▶ [WORK ITEM] Write out each line from the data below that includes the word "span".

* * * *

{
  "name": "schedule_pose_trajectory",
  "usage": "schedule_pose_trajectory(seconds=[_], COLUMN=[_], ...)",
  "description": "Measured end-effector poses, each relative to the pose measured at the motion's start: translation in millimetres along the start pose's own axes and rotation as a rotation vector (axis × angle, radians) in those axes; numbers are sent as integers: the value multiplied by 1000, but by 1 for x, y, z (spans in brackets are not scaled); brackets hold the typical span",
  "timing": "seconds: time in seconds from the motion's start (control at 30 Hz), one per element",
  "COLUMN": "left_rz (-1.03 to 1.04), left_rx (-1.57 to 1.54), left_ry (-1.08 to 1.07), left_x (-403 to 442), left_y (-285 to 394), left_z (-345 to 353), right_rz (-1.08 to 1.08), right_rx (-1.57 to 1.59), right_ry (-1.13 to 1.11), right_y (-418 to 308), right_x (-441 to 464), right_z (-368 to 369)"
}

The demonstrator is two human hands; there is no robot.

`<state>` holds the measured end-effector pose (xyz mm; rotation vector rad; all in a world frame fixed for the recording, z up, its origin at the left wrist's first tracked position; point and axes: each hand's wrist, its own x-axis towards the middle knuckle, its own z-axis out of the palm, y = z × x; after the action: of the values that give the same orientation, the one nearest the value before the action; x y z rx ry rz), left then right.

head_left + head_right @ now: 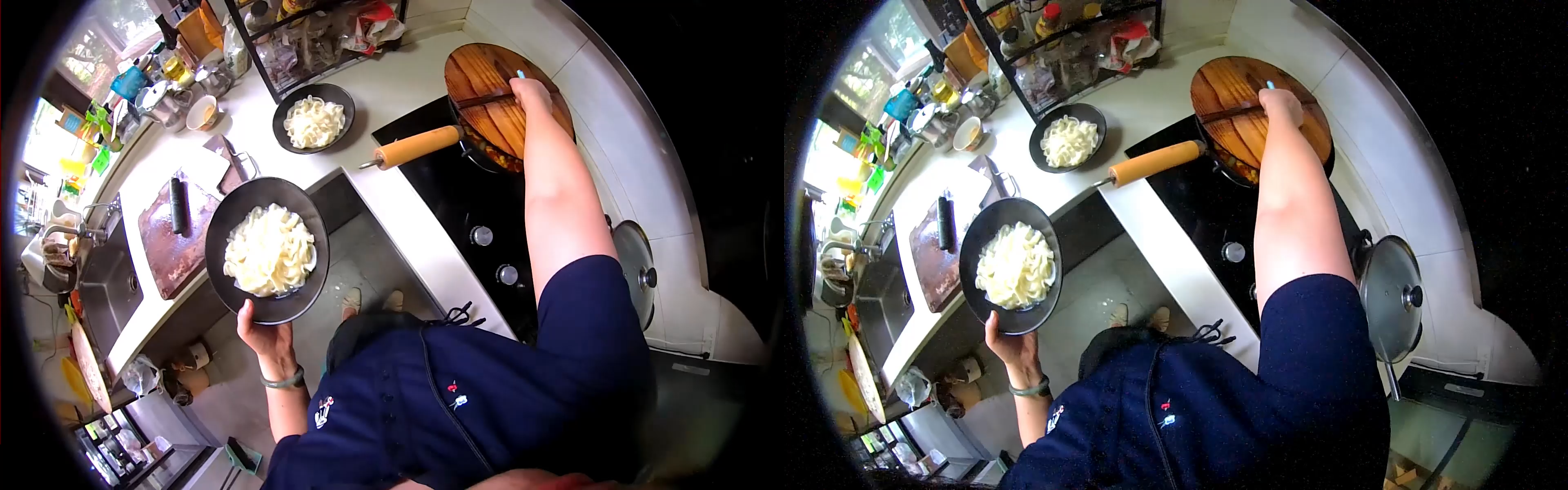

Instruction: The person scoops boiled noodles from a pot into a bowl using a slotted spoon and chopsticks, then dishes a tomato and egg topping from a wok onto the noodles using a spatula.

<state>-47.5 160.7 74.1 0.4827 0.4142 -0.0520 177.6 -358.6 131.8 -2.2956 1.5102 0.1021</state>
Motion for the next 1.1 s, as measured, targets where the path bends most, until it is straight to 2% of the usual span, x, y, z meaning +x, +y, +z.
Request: schedule_pose_trajectory(seconds=[0.1, 0.13, 0.27, 0.3, 0.37, 0.43, 0.5, 0.63, 0.7, 0.83, 0.87, 0.9, 0.97, 1.1], left_rz=[8, 2, -38, -39, -71, -86, -88, -55, -59, -69, -64, -51, -37, 2], left_rx=[-7, 4, 37, 31, 22, 10, -10, 3, 35, 71, 79, 100, 137, 198], left_ry=[30, 33, 27, 30, 5, -34, -76, -136, -162, -227, -236, -259, -276, -343], left_x=[3, 3, 9, 11, 17, 20, 23, 29, 33, 43, 47, 53, 60, 86], left_y=[0, 1, 5, 6, 9, 10, 11, 9, 10, 10, 11, 11, 12, 9], left_z=[-13, -11, -21, -20, -24, -22, -20, -29, -33, -45, -49, -52, -63, -84], right_rz=[15, 7, -163, -244, -475, -642, -485, -450, -419, -459, -406, -409, -540, -407], right_rx=[-122, -76, 3, -57, -50, 198, 80, 150, 318, 524, 532, 547, 840, 949], right_ry=[104, 126, 293, 430, 379, 312, 16, -12, 5, 16, 1, 0, -49, -93], right_y=[-9, -11, -2, 1, 28, 55, 63, 71, 62, 44, 38, 31, 22, 0], right_x=[26, 16, 5, 15, 84, 67, -2, -30, -52, -40, -32, -27, -22, -3], right_z=[9, 3, -43, -54, -74, -101, -136, -127, -114, -79, -72, -61, -29, 47])
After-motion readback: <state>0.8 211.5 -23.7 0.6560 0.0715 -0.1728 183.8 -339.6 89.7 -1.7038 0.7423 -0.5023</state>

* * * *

▶ [EXERCISE RESPONSE]
  "description": "Measured end-effector poses, each relative to the pose measured at the motion's start: translation in millimetres along the start pose's own axes and rotation as a rotation vector (axis × angle, radians) in those axes; numbers are sent as integers: the value multiplied by 1000, but by 1 for x, y, z (spans in brackets are not scaled); brackets hold the typical span",
Motion for the next 1.1 s, as measured, targets where the path bends most, until it is straight to 2% of the usual span, x, y, z meaning +x, +y, +z.

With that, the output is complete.